# EXERCISE PROMPT
If a line of the data below contains the string "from", copy it into your answer.

....

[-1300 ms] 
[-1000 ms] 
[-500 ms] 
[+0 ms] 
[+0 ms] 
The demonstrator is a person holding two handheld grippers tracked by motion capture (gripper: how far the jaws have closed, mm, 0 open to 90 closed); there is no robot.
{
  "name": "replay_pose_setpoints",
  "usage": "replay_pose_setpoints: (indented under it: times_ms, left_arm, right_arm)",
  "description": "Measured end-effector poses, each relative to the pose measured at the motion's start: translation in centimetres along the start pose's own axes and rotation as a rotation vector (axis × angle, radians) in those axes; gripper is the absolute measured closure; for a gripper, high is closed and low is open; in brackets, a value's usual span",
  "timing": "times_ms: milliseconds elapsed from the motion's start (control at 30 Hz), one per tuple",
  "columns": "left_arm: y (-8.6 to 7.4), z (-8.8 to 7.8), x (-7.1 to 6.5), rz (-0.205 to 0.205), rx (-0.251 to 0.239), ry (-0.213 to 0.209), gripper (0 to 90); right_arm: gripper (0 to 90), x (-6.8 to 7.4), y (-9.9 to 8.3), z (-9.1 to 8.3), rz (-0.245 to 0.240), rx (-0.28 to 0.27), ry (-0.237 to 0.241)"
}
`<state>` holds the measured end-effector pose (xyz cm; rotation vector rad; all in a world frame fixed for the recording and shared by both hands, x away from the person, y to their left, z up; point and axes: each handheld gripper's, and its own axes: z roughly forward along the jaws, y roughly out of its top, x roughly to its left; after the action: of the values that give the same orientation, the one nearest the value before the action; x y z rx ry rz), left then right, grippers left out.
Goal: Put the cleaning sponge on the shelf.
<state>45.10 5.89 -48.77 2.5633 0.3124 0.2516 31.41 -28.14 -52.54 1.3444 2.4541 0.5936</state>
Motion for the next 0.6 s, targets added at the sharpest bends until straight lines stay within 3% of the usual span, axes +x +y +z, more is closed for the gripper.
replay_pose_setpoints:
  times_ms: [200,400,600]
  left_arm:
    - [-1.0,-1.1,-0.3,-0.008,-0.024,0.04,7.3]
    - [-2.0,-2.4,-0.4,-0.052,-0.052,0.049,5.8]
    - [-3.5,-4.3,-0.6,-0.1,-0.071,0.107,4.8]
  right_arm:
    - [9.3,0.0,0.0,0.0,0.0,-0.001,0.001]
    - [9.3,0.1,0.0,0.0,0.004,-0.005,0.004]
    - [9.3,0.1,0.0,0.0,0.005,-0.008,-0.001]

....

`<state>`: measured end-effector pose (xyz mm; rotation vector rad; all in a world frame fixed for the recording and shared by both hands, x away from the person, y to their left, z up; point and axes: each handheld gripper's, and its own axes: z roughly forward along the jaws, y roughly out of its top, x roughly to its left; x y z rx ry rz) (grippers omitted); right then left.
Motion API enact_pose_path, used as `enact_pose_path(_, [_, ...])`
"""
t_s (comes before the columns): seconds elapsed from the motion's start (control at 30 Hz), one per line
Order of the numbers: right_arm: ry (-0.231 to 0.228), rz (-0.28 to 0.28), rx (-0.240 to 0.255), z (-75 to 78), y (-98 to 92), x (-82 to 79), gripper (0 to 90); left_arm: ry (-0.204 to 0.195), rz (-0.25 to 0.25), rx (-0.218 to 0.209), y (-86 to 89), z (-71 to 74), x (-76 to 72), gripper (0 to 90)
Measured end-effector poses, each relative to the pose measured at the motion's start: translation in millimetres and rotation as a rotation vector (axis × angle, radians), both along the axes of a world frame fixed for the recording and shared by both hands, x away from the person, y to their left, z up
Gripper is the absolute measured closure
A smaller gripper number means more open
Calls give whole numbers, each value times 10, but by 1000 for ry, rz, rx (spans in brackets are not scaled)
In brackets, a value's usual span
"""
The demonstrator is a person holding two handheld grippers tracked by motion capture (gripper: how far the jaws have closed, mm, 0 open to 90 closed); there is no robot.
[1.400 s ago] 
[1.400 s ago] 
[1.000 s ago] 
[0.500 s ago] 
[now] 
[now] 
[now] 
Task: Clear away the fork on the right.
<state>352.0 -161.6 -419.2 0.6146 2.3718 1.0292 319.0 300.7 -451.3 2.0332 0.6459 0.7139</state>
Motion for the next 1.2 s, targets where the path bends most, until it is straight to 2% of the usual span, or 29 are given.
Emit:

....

# OUTPUT OF THE TASK
  "timing": "times_ms: milliseconds elapsed from the motion's start (control at 30 Hz), one per tuple",
`<state>` holds the measured end-effector pose (xyz cm; rotation vector rad; all in a world frame fixed for the recording and shared by both hands, x away from the person, y to their left, z up; point and axes: each handheld gripper's, and its own axes: z roughly forward along the jaws, y roughly out of its top, x roughly to its left; after the action: of the values that give the same orientation, the one nearest the value before the action; x y z rx ry rz), left then right, grippers left out.
`<state>`: measured end-effector pose (xyz mm; rotation vector rad; all in a world frame fixed for the recording and shared by both hands, x away from the person, y to their left, z up; point and axes: each handheld gripper's, and its own axes: z roughly forward along the jaws, y roughly out of its top, x roughly to its left; x y z rx ry rz) (grippers omitted); right then left.
t_s (comes before the columns): seconds elapsed from the motion's start (control at 30 Hz), one per line
Measured end-effector poses, each relative to the pose measured at the motion's start: translation in millimetres and rotation as a rotation vector (axis × angle, radians), both along the axes of a world frame fixed for the recording and shared by both hands, x away from the person, y to their left, z up

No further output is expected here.